Assim como a Covid-19, a transmissão dessas doenças se dá, principalmente, por gotículas. Mas, devido ao uso de máscara e ao distanciamento, houve queda no número dessas infecções, em 2020. De acordo com a Fundação Oswaldo Cruz (Fiocruz), as ocorrências de novos casos de doenças respiratórias caíram em mais de 70% e as internações de casos pediátricos graves, pelo vírus sincicial respiratório (VSR), por exemplo, foram reduzidas em 80% até agosto do ano passado.

No entanto, a própria Fiocruz em seus boletins InfoGripe recentes notou um aumento de internações relacionadas a quadros provocados pelo vírus sincicial respiratório, pelo bocavírus, pelo rinovírus e pelo parainfluenza dos tipos 3 e 4, especialmente entre crianças. Para os especialistas, o aumento está relacionado às flexibilizações nas medidas de contenção da Covid-19 e no retorno às aulas.

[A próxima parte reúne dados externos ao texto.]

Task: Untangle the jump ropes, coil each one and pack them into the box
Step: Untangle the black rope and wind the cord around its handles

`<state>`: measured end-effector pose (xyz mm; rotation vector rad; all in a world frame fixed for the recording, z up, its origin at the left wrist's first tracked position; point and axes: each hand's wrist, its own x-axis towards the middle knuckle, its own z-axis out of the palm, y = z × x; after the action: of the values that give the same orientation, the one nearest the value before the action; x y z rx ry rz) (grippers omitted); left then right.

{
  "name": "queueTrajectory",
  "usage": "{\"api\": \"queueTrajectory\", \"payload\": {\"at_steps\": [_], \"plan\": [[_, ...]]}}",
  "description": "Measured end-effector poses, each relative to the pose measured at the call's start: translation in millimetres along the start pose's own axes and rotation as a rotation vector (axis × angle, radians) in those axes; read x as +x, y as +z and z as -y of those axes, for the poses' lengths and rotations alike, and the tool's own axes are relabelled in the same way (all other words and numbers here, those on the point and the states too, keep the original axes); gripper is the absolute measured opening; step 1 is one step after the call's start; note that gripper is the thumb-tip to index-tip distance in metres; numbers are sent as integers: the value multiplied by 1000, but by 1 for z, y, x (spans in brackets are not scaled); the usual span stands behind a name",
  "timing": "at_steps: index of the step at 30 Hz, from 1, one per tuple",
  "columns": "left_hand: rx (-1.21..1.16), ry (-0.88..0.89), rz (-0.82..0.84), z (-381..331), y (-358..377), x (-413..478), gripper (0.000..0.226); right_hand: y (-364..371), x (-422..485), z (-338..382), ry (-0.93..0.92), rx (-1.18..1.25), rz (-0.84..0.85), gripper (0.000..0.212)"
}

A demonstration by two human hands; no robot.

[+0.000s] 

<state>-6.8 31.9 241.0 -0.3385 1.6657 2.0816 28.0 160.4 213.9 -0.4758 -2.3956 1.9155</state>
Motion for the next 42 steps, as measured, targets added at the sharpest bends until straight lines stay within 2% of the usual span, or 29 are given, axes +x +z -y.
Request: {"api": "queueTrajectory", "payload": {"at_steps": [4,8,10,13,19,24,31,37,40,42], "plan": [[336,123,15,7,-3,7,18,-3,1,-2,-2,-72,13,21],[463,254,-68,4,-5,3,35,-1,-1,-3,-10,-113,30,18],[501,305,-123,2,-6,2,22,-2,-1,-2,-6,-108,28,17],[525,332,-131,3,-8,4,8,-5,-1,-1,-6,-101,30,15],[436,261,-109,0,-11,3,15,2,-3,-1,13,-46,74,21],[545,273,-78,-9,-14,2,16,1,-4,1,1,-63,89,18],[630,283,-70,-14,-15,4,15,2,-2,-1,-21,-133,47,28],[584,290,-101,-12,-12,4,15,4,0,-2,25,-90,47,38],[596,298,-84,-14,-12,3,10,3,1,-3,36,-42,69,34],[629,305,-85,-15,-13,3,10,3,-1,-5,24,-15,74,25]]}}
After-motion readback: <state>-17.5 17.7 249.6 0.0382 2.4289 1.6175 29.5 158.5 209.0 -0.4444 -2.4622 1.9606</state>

A retomada com cautela e a preservação de alguns dos protocolos adotados na pandemia devem continuar sendo levados em consideração, para que essas outras doenças infecciosas continuem sob controle e não acometam um grande número de pessoas ao mesmo tempo. O infectologista da SPDM, Rafael Pardo lembra que “aconselha-se que sempre que uma pessoa tiver sintomas gripais, ela utilize máscara para não contaminar outros indivíduos, mesmo sem ser Covid-19”. Além disso, ressalta que “quem tem problema respiratório, deve priorizar a proteção facial, principalmente em locais fechados”.

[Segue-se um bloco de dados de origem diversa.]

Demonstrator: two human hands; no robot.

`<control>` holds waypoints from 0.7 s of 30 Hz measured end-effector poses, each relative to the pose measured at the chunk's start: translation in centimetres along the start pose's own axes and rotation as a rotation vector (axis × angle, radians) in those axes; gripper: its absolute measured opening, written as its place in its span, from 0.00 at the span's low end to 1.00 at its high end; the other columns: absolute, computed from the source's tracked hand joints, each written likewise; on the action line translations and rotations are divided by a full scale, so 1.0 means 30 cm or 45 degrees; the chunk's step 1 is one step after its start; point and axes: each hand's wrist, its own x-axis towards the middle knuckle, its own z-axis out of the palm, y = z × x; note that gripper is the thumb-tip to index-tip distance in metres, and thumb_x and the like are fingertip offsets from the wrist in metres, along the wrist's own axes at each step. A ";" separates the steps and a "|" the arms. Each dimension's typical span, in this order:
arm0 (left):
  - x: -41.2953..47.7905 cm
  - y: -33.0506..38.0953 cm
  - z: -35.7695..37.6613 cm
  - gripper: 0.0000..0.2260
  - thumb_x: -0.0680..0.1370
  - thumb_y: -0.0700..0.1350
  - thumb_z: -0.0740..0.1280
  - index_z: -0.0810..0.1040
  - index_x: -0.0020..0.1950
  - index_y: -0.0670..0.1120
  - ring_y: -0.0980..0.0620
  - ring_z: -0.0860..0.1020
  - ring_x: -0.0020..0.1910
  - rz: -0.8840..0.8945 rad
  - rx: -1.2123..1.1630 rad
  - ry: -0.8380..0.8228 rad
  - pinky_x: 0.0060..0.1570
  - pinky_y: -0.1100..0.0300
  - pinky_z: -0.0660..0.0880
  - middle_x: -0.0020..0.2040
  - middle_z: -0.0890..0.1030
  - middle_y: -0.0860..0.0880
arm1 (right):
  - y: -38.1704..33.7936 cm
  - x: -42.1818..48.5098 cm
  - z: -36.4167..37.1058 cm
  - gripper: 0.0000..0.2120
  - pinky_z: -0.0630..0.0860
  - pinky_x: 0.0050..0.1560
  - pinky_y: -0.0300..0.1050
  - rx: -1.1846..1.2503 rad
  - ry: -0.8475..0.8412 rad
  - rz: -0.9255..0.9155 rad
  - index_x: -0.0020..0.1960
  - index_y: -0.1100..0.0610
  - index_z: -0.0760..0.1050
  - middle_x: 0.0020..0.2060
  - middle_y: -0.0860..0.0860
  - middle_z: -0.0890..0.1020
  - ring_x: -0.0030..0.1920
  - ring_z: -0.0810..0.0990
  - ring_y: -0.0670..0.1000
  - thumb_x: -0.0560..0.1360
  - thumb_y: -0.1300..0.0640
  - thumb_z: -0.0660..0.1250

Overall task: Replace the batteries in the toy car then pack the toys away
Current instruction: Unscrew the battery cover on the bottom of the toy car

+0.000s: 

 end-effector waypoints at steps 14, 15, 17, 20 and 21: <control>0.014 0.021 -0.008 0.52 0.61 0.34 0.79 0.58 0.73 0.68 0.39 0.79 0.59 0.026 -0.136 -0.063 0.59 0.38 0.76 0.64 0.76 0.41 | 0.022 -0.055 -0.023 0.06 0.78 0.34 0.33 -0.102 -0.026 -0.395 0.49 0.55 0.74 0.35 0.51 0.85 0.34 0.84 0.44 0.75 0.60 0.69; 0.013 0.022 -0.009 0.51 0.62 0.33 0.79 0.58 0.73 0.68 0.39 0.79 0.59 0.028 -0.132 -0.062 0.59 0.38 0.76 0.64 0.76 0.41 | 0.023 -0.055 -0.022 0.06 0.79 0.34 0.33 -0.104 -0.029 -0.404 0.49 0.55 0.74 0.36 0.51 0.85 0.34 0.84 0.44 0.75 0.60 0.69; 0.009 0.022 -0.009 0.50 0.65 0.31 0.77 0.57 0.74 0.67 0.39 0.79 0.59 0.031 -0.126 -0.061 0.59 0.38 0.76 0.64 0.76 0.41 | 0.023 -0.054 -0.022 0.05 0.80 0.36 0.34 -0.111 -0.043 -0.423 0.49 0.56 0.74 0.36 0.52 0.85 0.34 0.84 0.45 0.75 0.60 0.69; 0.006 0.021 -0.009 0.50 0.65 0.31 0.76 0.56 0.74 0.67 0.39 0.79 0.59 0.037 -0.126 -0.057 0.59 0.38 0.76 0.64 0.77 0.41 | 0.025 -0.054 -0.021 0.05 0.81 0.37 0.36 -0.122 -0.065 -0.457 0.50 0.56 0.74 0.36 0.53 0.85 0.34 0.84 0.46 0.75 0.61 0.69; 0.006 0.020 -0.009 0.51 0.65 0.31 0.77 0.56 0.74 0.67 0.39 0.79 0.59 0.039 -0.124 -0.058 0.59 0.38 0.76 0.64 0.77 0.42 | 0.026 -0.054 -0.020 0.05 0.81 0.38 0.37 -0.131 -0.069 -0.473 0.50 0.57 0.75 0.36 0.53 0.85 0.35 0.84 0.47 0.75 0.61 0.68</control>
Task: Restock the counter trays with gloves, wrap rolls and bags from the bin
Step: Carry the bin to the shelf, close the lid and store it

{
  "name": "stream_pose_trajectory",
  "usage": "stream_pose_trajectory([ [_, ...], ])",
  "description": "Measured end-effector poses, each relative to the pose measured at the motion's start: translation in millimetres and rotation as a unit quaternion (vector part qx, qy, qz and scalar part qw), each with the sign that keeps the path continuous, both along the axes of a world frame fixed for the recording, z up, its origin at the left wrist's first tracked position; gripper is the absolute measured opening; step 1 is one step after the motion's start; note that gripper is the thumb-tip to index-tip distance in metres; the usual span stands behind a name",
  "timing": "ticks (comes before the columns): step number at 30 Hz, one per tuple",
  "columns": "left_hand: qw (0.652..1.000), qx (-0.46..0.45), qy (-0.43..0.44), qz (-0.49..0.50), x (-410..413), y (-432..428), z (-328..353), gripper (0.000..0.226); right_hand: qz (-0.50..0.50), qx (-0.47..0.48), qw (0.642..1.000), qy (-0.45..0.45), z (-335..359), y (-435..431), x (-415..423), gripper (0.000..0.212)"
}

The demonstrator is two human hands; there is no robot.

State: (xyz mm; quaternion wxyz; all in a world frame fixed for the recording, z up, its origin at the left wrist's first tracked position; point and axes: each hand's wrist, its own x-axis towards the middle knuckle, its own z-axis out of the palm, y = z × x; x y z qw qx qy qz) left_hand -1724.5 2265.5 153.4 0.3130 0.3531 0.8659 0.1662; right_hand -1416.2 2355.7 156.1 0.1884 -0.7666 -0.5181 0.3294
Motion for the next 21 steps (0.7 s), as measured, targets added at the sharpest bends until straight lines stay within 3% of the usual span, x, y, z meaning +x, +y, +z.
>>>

Nessa retomada da vida normal, é importante também manter a caderneta de vacinação atualizada, principalmente das crianças, que estão mais vulneráveis a essas doenças por diversos motivos, como nunca terem tido contato com os vírus e estarem, depois de quase dois anos, tendo maior interação com outras pessoas. Ao comentar sobre catapora, caxumba, rubéola, sarampo e gripe, Rafael Pardo lembra que “todas essas são doenças facilmente preveníveis com vacinação e medidas de higiene” e afirma que “manter a carteirinha de vacinação em dia é uma grande forma de prevenir doenças que já possuem vacina”.